Problem statement:
The entries below contain a stretch that opens with the line containing "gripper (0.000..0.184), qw" and closes with the line containing "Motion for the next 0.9"; set down that stretch exactly, both ends included, and nothing else.

++++ Material shown

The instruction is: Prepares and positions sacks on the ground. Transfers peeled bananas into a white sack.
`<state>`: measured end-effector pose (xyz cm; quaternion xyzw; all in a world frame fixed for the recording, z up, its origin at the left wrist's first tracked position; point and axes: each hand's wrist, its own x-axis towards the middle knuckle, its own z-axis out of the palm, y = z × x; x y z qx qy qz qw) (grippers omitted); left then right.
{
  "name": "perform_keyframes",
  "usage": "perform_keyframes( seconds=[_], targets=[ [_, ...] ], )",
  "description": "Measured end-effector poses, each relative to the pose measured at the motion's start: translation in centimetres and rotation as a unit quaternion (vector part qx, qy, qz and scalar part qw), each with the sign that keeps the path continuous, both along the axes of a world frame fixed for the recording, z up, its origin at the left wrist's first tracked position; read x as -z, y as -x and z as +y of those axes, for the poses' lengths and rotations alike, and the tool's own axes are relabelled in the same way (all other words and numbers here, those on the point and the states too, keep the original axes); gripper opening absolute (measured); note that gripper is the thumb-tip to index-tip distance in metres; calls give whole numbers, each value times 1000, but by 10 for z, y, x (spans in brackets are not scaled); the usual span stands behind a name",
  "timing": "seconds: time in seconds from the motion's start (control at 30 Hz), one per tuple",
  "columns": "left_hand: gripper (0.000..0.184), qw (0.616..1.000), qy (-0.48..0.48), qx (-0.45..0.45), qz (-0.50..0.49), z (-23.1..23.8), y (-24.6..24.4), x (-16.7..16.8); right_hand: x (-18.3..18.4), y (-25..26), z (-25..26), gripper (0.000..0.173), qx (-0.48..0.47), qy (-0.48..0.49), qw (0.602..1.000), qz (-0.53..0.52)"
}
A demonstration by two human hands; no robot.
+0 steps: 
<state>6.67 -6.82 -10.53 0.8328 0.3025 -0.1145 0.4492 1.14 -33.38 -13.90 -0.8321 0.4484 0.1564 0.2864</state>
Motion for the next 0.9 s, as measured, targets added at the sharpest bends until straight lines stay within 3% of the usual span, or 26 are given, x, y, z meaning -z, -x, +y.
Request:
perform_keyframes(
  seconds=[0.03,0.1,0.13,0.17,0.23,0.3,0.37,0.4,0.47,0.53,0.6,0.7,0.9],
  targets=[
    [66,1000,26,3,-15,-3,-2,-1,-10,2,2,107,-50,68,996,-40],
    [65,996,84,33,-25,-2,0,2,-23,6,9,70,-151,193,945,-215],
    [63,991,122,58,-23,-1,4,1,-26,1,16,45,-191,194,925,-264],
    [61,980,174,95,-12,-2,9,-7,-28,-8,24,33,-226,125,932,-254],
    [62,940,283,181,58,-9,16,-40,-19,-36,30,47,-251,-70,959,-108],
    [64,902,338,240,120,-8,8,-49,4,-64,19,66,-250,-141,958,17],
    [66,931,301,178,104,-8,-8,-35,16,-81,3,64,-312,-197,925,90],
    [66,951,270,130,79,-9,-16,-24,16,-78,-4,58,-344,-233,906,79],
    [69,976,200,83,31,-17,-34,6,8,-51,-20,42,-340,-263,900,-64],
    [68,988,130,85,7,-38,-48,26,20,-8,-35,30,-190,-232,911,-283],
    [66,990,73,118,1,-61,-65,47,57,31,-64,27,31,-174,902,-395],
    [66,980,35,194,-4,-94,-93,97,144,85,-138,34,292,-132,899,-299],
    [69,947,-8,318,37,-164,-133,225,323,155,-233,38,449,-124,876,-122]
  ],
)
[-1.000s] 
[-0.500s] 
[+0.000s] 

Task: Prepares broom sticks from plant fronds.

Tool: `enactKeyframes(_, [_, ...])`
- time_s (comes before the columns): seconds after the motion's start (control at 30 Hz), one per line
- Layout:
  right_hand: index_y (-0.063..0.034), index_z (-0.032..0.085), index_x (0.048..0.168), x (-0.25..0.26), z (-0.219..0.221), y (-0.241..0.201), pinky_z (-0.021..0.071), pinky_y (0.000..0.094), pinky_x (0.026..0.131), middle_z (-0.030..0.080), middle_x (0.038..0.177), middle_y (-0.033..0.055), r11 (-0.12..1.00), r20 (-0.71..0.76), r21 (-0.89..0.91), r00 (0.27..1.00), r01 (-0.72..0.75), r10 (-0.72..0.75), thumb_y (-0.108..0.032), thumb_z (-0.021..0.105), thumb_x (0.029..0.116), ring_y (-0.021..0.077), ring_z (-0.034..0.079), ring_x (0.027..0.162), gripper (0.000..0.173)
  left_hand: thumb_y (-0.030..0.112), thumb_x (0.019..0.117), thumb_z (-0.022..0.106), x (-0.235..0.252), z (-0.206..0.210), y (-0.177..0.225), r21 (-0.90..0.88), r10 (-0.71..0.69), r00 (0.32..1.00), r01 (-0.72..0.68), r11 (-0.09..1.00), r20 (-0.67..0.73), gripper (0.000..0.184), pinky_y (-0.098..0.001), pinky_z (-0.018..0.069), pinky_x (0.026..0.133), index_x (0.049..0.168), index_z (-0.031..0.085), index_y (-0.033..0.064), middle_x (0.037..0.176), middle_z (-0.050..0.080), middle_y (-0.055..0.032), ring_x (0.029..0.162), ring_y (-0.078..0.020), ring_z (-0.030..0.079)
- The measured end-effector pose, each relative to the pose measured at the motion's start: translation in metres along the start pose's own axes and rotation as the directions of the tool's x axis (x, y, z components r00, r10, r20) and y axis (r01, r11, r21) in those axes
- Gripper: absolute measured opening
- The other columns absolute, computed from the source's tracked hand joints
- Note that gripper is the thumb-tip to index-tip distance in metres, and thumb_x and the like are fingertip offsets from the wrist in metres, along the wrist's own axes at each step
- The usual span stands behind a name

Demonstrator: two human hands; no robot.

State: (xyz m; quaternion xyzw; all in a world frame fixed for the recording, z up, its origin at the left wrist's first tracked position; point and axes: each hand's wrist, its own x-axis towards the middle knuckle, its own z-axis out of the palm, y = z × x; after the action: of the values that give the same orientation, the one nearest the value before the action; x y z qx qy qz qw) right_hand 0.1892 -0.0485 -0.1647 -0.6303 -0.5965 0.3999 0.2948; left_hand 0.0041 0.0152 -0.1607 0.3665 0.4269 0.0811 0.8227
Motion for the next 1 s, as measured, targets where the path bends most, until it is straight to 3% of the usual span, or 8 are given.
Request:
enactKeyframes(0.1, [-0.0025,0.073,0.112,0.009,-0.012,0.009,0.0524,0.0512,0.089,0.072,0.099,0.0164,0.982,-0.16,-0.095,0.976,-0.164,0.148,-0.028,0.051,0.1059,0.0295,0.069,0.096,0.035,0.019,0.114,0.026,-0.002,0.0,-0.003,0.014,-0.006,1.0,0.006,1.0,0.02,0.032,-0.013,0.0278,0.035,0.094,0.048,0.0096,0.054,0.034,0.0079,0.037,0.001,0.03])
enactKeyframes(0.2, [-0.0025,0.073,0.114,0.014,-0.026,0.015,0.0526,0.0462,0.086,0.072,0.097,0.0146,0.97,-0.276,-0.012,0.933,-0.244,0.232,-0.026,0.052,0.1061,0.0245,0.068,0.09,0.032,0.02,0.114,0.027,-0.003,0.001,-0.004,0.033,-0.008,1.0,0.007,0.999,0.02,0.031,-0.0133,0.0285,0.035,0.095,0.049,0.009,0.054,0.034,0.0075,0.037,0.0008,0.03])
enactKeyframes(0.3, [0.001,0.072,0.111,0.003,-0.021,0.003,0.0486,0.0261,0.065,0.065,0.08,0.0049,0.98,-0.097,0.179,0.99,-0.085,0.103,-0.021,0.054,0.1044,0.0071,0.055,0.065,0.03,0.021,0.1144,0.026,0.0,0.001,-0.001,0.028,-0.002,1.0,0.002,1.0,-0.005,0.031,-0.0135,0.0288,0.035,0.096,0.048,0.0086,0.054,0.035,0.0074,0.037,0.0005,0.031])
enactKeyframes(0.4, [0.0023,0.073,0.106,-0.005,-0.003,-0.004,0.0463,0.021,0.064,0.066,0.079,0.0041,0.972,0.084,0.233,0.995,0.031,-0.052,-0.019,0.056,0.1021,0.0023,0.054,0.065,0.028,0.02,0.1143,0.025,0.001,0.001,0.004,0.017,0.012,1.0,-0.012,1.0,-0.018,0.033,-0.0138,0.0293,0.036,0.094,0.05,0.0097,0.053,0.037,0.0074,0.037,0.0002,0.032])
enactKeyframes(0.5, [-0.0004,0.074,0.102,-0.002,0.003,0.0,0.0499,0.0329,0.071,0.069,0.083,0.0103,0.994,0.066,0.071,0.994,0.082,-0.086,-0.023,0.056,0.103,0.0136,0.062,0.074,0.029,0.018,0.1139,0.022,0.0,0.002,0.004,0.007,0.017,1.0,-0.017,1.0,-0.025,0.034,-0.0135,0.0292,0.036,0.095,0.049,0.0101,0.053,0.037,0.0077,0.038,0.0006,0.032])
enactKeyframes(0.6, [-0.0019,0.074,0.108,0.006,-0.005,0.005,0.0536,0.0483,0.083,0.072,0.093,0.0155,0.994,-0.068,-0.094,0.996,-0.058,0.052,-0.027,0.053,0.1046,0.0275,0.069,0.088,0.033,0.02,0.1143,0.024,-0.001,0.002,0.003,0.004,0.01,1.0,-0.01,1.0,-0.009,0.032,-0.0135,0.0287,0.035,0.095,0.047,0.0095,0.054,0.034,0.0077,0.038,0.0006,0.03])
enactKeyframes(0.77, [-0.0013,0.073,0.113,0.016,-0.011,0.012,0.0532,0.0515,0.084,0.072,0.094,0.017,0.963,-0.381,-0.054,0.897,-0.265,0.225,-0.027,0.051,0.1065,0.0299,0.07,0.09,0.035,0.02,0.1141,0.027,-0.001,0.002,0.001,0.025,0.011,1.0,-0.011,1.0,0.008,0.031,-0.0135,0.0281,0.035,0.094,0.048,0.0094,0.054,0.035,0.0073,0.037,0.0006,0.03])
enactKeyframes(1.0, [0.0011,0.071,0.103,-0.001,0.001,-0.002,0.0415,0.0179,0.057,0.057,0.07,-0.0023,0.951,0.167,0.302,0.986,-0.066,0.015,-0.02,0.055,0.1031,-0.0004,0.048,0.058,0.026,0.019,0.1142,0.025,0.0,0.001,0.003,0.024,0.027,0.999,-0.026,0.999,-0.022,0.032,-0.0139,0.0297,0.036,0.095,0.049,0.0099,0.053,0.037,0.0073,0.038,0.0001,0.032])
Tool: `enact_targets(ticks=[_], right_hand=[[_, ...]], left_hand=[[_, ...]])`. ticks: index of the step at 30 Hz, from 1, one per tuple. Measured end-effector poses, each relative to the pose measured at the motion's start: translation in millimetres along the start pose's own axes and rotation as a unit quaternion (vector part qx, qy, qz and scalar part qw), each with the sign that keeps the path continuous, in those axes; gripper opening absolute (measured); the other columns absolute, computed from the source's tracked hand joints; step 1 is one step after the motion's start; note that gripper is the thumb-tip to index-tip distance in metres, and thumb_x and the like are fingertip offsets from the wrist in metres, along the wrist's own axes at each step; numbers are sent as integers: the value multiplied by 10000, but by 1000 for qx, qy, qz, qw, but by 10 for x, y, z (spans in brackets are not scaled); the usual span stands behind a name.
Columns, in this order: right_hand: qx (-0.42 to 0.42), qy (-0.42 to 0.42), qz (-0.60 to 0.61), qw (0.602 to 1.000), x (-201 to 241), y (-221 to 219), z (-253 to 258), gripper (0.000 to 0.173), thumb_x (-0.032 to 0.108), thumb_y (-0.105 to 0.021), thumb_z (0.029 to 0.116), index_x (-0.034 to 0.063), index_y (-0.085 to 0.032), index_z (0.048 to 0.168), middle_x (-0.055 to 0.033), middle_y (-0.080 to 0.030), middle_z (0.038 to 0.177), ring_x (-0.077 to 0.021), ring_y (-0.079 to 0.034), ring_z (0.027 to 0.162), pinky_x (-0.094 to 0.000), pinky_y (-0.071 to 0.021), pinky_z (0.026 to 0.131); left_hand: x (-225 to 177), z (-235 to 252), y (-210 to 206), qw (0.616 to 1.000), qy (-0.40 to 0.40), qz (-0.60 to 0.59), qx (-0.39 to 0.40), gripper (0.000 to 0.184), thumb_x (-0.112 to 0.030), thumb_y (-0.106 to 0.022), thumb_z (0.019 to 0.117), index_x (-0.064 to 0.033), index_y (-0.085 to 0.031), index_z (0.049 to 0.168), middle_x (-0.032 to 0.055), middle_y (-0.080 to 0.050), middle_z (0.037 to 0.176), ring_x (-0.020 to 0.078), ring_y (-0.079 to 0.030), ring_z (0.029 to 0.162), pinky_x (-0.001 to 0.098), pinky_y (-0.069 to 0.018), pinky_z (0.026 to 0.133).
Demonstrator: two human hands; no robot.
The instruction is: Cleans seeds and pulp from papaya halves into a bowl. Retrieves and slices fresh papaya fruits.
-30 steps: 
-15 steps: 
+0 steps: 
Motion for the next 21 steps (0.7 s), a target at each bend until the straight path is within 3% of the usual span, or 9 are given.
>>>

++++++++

Solution to this task:
  "columns": "left_hand: gripper (0.000..0.184), qw (0.616..1.000), qy (-0.48..0.48), qx (-0.45..0.45), qz (-0.50..0.49), z (-23.1..23.8), y (-24.6..24.4), x (-16.7..16.8); right_hand: x (-18.3..18.4), y (-25..26), z (-25..26), gripper (0.000..0.173), qx (-0.48..0.47), qy (-0.48..0.49), qw (0.602..1.000), qz (-0.53..0.52)"
}
A demonstration by two human hands; no robot.
+0 steps: 
<state>6.67 -6.82 -10.53 0.8328 0.3025 -0.1145 0.4492 1.14 -33.38 -13.90 -0.8321 0.4484 0.1564 0.2864</state>
Motion for the next 0.9 s, as measured, targets added at the sharpest bends until straight lines stay within 3% of the usual span, or 26 are given, x, y, z meaning -z, -x, +y.

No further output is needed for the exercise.